Turbo Overkill promo screen showing a giant eye in the distance shooting a huge laser beam at the protagonist sitting on a cool motorbike
Image credit: Apogee
Absurd, unrelenting and endlessly creative, Turbo Overkill is a masterfully composed symphony of violence.

I'd say that Turbo Overkill is the best boomer shooter I've played, but I'm still figuring out whether it counts as a boomer shooter at all. Like its cyborg protagonist, much of Turbo Overkill's core DNA has been augmented with newer, shinier design ideas. It borrows as much from games like Doom Eternal and Titanfall 2 as it does from the classics of the nineties. It has upgradable weapons, character perks, driveable vehicles, detailed first-person cutscenes, all played out on a scale that simply wouldn't have been possible back in 1997.
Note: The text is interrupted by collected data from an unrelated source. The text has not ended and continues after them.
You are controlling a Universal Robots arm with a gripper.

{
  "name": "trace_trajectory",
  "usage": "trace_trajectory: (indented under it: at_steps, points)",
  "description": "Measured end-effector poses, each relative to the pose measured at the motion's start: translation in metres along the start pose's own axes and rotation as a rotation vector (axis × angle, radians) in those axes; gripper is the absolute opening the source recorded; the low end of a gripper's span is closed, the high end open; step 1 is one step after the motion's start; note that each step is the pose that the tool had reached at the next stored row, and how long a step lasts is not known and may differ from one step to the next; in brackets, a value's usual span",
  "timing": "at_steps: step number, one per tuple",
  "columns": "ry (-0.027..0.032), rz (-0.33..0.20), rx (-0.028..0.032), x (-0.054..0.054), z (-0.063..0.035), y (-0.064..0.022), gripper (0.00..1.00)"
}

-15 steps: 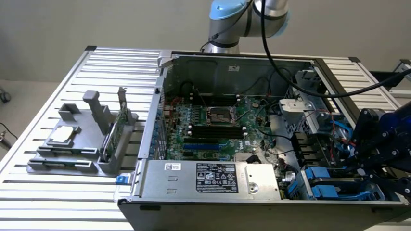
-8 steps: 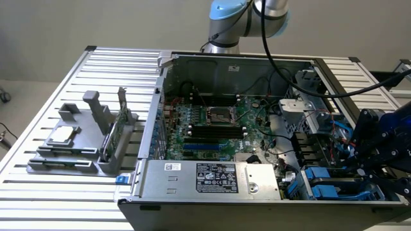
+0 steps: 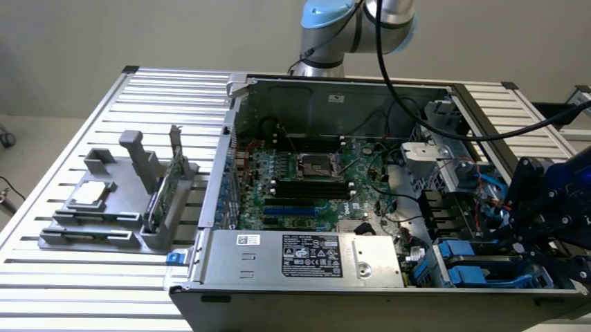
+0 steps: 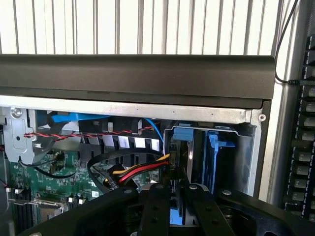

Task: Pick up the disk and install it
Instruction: 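Insert the first disk wire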

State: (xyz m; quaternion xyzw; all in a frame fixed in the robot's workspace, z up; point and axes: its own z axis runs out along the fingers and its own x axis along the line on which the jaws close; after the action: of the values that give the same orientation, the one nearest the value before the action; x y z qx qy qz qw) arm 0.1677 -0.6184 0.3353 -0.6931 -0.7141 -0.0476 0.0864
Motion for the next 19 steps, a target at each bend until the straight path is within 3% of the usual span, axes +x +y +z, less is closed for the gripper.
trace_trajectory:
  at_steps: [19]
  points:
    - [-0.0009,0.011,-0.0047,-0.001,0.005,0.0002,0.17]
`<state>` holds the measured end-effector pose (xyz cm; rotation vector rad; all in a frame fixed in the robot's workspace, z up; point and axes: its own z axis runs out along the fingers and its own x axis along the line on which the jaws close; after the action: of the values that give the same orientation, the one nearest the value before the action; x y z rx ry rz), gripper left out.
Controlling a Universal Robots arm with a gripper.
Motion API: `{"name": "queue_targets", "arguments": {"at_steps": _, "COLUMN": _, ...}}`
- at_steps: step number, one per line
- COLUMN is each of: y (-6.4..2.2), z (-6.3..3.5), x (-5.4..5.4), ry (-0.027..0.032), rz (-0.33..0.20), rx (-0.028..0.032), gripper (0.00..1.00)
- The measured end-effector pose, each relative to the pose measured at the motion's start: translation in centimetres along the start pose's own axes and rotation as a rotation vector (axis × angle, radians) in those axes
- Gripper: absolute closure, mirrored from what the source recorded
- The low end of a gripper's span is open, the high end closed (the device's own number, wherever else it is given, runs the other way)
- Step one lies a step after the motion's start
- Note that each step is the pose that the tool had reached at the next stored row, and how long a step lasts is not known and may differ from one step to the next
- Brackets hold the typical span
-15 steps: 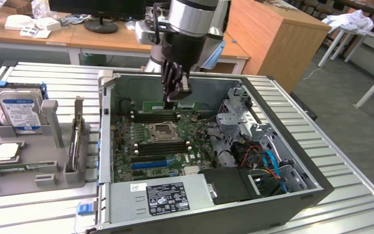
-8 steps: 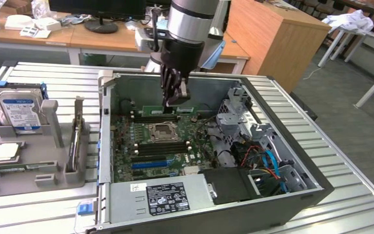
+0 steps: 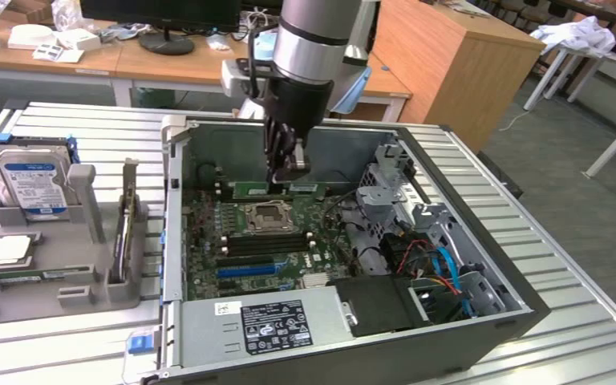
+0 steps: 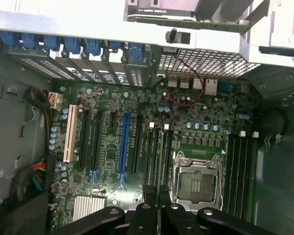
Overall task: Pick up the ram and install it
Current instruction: 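Insert the ram into the slot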
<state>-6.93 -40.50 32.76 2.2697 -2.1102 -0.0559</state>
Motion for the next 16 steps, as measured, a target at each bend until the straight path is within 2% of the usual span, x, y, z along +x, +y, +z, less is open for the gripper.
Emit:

Either way, what matters is this: Turbo Overkill is fucking amazing. Its specific combination of past and present produces a riotously entertaining gunfest where "Escalation" isn't so much a storytelling technique as it is a lifestyle choice. It is wholly committed to being as cool, colourful and creative as it possibly can, a game that starts by putting a chainsaw in your leg and ends with the goddamn techopalypse.

Your avatar for this ballistic rollercoaster is the wonderfully named Johnny Turbo. A bounty hunter living in a typically gaudy cyberpunk future, Johnny returns to his home city of Paradise to find it literally riddled with Syn. I don't mean the concept of religious transgression, although there's plenty of that in Paradise too. No, Syn is one of those malevolent AIs that dystopian futures keep foolishly creating, with freshly installed delusions of godhood and a psychotic desire to assimilate all organic and synthetic life. The result is a neon metropolis infested with writhing fleshy tendrils, guarded by hordes of mutilated humans with TVs for heads.

Here's Turbo Overkill's launch trailer to show it in all its absurd action.

Turbo Overkill wastes no time getting to the good stuff. Your starting weapon is not some pathetic pea shooter, but a pair of twin laser pistols that make a gratifying mess of most basic enemies. The alt-fire, meanwhile, locks onto to multiple targets as it charges. When released, it fires at every targeted foe simultaneously, turning them to mince as Johnny blows on the smoking hot barrel.

Johnny's twin pistols are a winning aperitif, but his signature weapon isn't held in his hands. Pressing Control will propel Johnny into an aggressive slide, revealing the snarling chainsaw blade concealed inside his leg. Using this, Johnny can tear around the ground at blistering speed, shredding enemies in front of him into slop. It's a wicked gimmick and Turbo Overkill knows it, frequently arranging levels to help you get the best from it. See a narrow corridor crammed with oblivious goons? It's Chegg o'clock, baby.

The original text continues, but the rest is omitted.